* _Task item_: Copy out the data below from the line containing "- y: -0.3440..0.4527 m" to the line containing "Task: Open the", both lines included, with all images left out.

........

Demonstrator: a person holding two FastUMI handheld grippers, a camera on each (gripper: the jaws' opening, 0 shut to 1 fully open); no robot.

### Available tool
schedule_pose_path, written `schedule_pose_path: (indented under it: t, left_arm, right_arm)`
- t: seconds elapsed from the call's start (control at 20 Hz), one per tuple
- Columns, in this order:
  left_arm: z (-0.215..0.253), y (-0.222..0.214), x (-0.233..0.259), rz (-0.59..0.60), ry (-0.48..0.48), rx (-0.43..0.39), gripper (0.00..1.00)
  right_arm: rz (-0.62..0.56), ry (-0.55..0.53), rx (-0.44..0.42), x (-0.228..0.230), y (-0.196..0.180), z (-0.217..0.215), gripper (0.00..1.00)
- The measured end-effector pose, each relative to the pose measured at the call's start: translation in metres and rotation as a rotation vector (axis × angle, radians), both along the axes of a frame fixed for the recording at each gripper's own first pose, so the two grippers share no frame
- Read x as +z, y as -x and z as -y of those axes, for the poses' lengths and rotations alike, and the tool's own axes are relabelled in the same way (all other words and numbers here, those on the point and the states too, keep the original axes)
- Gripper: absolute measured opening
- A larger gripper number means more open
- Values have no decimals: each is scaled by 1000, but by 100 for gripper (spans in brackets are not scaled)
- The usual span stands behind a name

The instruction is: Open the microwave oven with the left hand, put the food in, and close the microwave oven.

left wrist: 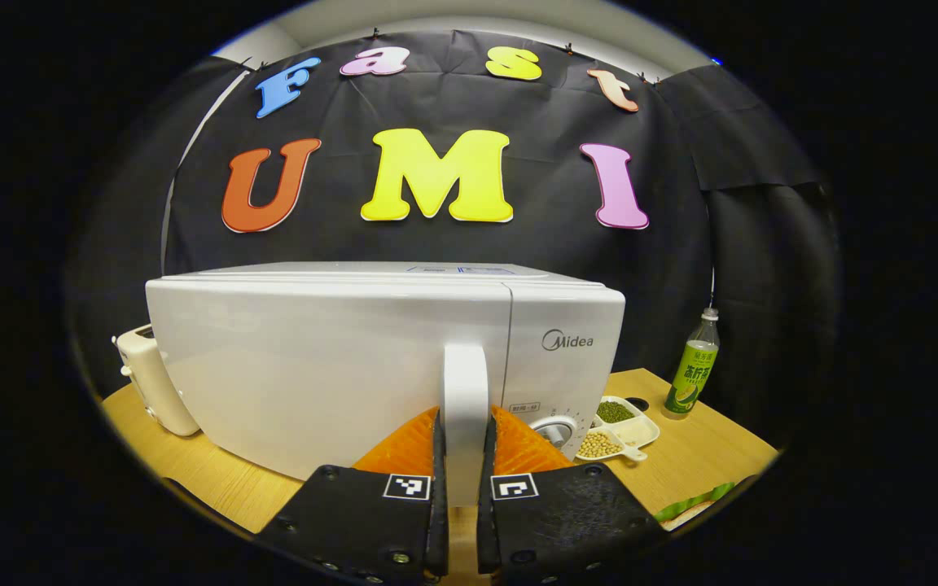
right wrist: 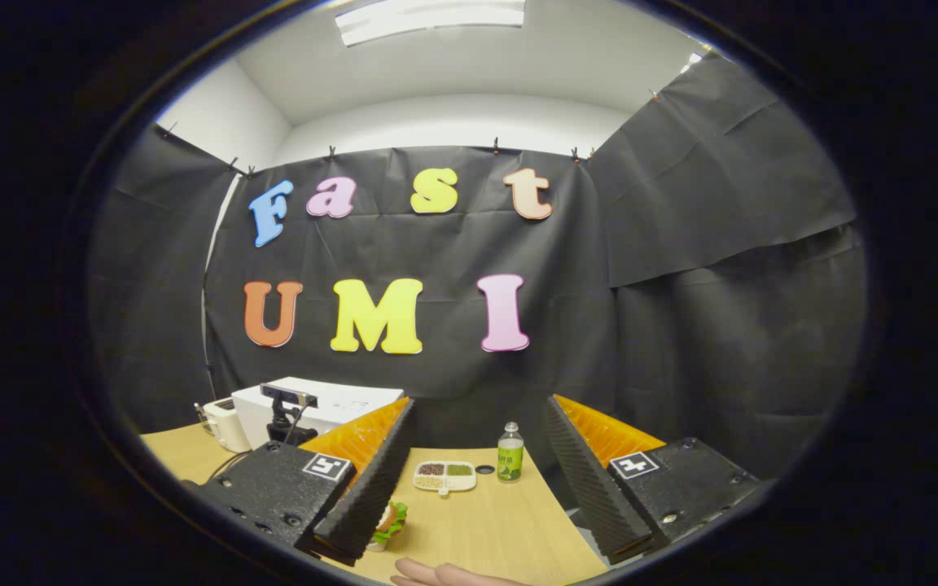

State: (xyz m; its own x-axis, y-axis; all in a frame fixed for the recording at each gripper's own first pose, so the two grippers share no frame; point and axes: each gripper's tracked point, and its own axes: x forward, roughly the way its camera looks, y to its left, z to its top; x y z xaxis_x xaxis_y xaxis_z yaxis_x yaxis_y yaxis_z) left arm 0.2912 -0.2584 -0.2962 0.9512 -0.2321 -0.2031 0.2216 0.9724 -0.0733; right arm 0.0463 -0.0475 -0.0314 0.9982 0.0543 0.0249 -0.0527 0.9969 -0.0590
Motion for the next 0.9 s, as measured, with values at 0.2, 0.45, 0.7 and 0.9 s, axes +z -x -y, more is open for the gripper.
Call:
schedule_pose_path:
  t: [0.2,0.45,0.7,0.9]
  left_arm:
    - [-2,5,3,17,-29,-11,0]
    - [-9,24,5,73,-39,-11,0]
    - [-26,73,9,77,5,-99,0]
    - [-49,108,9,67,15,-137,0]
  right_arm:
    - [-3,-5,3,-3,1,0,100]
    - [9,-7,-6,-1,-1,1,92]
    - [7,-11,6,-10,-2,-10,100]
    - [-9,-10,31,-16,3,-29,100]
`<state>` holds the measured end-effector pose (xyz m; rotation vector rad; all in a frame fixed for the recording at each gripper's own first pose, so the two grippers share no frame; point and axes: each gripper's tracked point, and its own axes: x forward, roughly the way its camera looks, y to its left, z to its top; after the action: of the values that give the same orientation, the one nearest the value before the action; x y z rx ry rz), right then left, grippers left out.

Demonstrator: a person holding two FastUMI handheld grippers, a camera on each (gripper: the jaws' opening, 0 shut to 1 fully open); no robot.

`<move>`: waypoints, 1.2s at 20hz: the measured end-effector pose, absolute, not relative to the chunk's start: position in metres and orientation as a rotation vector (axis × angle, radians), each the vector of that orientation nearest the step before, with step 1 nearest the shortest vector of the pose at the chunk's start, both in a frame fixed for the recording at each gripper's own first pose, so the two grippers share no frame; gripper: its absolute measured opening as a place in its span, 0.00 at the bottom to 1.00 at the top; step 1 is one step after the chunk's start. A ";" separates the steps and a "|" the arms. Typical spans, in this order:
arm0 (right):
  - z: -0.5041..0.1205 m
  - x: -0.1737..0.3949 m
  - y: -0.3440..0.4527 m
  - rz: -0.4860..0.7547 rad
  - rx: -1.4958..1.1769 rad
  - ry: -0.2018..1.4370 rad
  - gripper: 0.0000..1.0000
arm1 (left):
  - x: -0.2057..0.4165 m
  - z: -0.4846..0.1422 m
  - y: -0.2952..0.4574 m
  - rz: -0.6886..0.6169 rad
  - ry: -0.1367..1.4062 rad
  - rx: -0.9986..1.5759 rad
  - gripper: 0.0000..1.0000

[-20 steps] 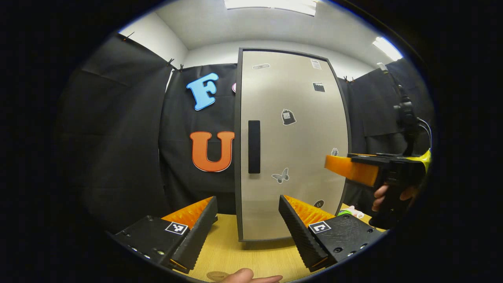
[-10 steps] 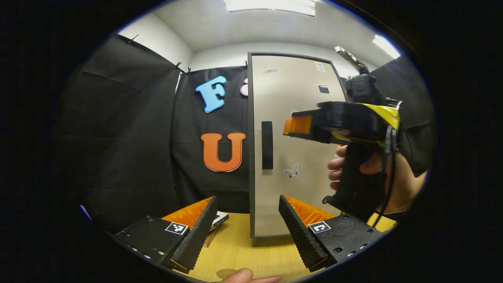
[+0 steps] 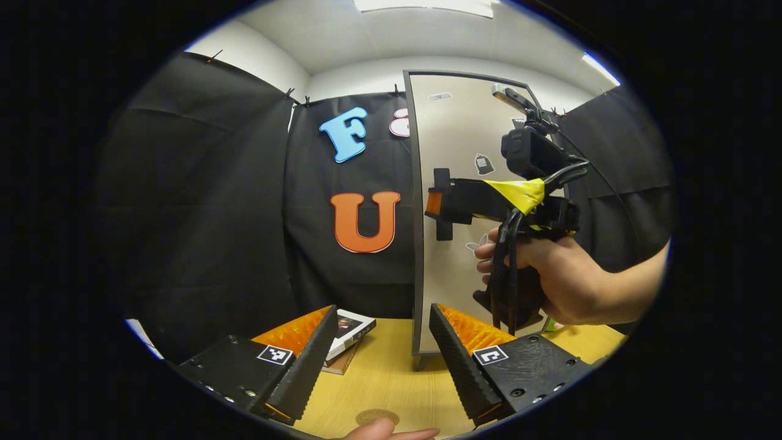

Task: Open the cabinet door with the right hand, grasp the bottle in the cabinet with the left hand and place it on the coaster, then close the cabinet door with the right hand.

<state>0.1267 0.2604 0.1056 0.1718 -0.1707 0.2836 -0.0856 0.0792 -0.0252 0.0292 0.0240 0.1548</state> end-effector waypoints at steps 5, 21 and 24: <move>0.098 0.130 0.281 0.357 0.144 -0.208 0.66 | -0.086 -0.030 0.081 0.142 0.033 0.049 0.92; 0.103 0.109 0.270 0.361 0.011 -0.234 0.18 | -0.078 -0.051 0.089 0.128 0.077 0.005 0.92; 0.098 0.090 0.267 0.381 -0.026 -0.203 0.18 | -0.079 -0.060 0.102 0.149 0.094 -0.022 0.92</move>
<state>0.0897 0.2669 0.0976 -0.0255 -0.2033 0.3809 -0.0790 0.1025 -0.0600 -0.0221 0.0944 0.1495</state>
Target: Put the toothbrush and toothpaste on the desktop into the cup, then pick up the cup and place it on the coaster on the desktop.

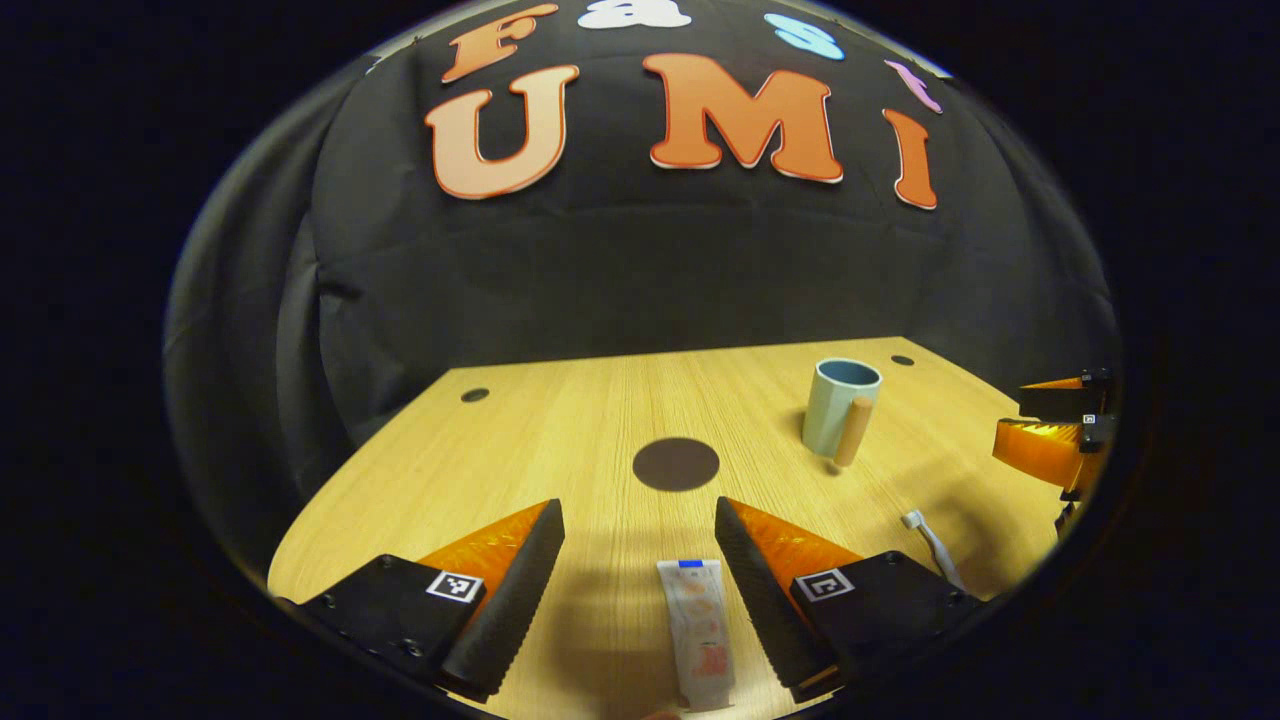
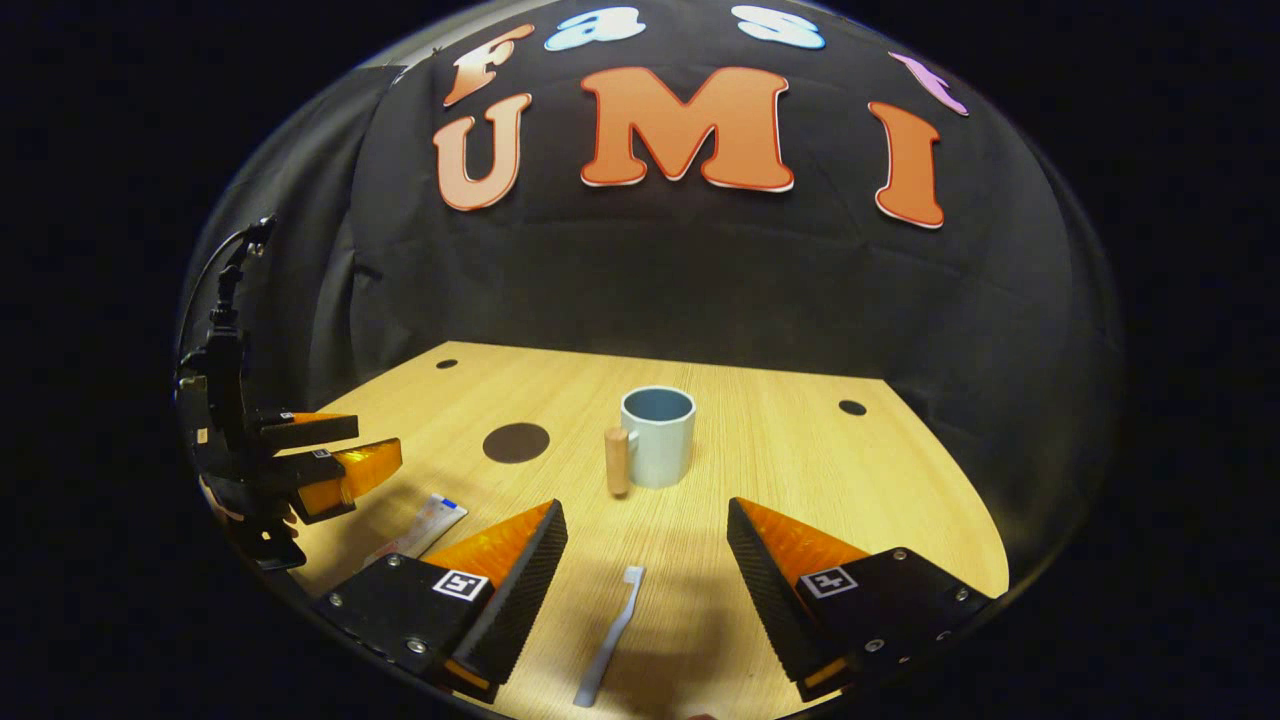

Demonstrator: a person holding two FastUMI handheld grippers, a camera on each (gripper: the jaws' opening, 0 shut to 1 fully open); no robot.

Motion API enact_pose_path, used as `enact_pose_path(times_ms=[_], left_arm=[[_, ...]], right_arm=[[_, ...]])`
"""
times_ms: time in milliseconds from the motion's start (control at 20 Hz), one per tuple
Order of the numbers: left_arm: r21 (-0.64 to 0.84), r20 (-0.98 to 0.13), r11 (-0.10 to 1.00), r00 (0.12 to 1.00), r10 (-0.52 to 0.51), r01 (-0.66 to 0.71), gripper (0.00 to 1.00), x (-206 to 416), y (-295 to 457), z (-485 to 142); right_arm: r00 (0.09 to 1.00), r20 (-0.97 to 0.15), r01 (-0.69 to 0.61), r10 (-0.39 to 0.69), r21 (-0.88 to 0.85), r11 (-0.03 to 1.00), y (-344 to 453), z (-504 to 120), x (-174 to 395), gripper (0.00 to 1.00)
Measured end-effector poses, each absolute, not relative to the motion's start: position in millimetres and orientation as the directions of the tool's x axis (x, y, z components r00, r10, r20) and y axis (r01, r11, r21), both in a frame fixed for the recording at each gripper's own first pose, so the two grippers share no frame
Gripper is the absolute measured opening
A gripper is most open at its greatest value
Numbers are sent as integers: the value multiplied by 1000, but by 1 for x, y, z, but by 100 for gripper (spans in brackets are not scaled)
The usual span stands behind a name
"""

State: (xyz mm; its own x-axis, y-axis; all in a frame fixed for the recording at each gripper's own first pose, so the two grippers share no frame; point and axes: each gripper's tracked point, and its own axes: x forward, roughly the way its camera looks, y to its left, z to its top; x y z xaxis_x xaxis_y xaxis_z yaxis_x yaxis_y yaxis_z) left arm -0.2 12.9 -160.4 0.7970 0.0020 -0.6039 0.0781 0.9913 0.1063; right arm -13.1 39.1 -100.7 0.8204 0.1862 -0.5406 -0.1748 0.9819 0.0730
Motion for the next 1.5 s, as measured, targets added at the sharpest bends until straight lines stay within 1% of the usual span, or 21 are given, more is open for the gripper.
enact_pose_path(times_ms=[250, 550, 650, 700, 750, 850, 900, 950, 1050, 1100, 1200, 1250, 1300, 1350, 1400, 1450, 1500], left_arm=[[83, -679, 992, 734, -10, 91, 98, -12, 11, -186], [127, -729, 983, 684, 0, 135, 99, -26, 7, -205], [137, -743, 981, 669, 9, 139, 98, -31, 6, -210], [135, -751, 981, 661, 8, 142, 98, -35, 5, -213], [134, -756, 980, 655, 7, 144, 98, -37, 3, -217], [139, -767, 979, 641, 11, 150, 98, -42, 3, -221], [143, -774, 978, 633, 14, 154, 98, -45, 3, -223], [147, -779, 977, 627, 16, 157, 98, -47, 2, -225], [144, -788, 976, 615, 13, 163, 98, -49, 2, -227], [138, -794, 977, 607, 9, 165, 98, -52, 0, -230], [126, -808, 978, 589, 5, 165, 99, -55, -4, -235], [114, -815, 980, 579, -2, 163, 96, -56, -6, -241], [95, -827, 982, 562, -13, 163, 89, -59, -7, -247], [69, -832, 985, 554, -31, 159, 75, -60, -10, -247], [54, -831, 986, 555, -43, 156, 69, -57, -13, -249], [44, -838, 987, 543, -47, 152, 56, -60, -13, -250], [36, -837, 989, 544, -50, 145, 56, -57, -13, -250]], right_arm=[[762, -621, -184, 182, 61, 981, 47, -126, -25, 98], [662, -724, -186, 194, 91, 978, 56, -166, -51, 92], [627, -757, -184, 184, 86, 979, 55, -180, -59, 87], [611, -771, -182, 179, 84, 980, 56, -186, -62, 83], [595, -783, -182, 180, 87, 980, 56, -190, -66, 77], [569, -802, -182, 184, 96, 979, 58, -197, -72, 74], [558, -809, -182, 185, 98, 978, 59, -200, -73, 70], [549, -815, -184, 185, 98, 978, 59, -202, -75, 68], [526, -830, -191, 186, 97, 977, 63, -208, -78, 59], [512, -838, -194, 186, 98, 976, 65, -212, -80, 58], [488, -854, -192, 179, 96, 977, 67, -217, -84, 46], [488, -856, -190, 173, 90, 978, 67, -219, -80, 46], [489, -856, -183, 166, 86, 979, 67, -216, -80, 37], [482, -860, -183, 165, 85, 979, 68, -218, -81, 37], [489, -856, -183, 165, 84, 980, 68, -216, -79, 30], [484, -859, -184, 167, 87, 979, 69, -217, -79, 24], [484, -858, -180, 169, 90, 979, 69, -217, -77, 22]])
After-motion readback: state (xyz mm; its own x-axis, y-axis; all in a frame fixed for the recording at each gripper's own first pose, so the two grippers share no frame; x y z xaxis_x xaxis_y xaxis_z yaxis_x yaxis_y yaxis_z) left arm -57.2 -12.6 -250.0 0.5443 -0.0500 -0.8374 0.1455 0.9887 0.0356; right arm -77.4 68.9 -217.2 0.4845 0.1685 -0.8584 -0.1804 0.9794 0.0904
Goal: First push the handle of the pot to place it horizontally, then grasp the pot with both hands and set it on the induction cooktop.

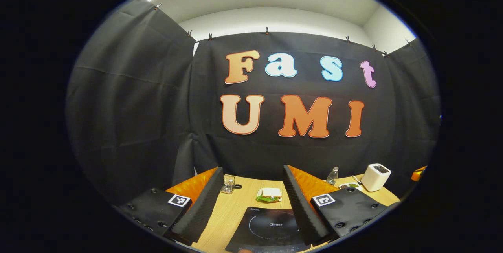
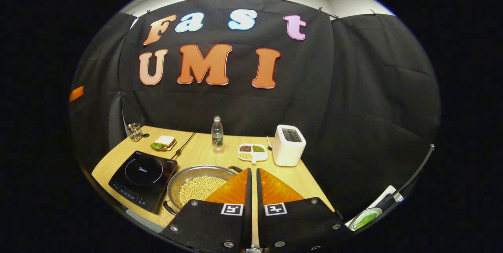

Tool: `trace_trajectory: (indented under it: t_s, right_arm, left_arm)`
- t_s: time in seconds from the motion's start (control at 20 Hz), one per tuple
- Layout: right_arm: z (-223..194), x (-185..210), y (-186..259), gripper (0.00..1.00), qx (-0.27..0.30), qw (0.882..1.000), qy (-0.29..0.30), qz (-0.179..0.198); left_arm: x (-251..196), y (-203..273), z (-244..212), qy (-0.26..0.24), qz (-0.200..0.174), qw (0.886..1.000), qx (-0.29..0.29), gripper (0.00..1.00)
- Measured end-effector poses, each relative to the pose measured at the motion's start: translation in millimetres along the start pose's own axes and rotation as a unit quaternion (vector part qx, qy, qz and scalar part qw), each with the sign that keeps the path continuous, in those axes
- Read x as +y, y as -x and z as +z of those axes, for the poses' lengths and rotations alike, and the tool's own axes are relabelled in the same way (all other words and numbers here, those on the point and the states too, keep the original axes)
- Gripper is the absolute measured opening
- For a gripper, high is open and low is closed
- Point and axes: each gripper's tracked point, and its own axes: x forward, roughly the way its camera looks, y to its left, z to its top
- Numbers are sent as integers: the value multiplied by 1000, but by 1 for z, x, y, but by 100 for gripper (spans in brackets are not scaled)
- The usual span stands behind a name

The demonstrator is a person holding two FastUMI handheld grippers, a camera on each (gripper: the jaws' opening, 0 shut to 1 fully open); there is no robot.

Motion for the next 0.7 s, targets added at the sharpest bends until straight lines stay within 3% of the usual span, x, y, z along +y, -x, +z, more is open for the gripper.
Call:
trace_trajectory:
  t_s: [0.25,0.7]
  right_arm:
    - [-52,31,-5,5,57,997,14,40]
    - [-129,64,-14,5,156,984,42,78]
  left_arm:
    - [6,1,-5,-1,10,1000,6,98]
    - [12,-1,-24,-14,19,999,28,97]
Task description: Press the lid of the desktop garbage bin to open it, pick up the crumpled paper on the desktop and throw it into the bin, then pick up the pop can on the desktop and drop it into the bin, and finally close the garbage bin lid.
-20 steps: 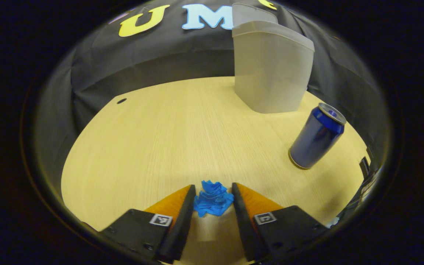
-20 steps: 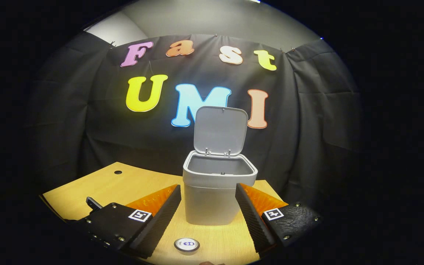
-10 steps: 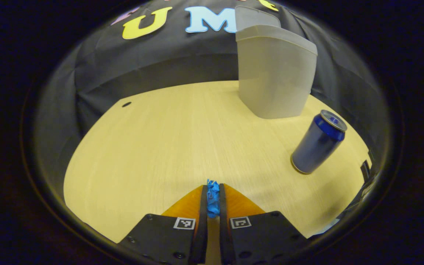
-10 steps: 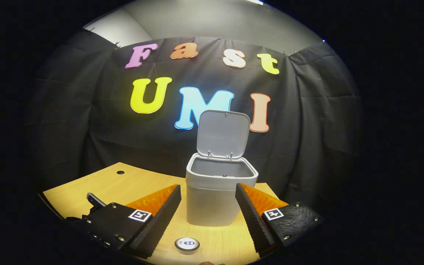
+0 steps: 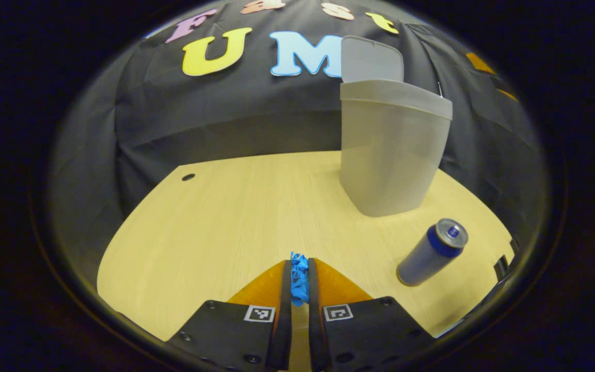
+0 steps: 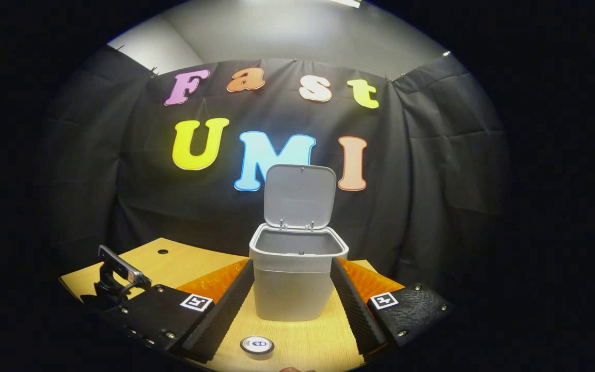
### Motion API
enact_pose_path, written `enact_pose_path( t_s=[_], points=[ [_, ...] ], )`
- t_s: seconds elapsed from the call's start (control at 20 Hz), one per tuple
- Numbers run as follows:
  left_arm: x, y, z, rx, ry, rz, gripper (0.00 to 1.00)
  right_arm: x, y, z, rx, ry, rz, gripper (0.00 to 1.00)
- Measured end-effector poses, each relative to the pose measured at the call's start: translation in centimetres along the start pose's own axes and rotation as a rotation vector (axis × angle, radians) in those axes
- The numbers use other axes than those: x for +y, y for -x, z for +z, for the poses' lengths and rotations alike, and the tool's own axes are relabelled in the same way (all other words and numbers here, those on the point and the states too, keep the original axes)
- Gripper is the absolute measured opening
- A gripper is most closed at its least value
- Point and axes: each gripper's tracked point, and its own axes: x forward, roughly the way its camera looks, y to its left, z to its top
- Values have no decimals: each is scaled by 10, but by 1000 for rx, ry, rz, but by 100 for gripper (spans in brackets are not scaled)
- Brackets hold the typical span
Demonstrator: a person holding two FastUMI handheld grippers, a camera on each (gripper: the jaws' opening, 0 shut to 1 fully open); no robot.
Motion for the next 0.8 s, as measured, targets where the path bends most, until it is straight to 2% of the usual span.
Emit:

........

* _Response to this task_:
  - y: -0.3440..0.4527 m
  - rz: -0.4860..0.7547 rad
  - rx: -1.4958..1.1769 rad
  - ry: -0.2018..1.4370 rad
  - gripper: 0.0000..1.0000
arm1 (left):
  - x: -0.2057..0.4165 m
  - z: -0.4846..0.1422 m
  - y: -0.2952..0.4574 m
  - rz: -0.6886..0.6169 rad
  - ry: -0.1367..1.4062 rad
  - rx: -0.9986..1.5759 rad
  - gripper: 0.0000..1.0000

[-20 steps] 
[-10 steps] 
[+0 steps] 

Task: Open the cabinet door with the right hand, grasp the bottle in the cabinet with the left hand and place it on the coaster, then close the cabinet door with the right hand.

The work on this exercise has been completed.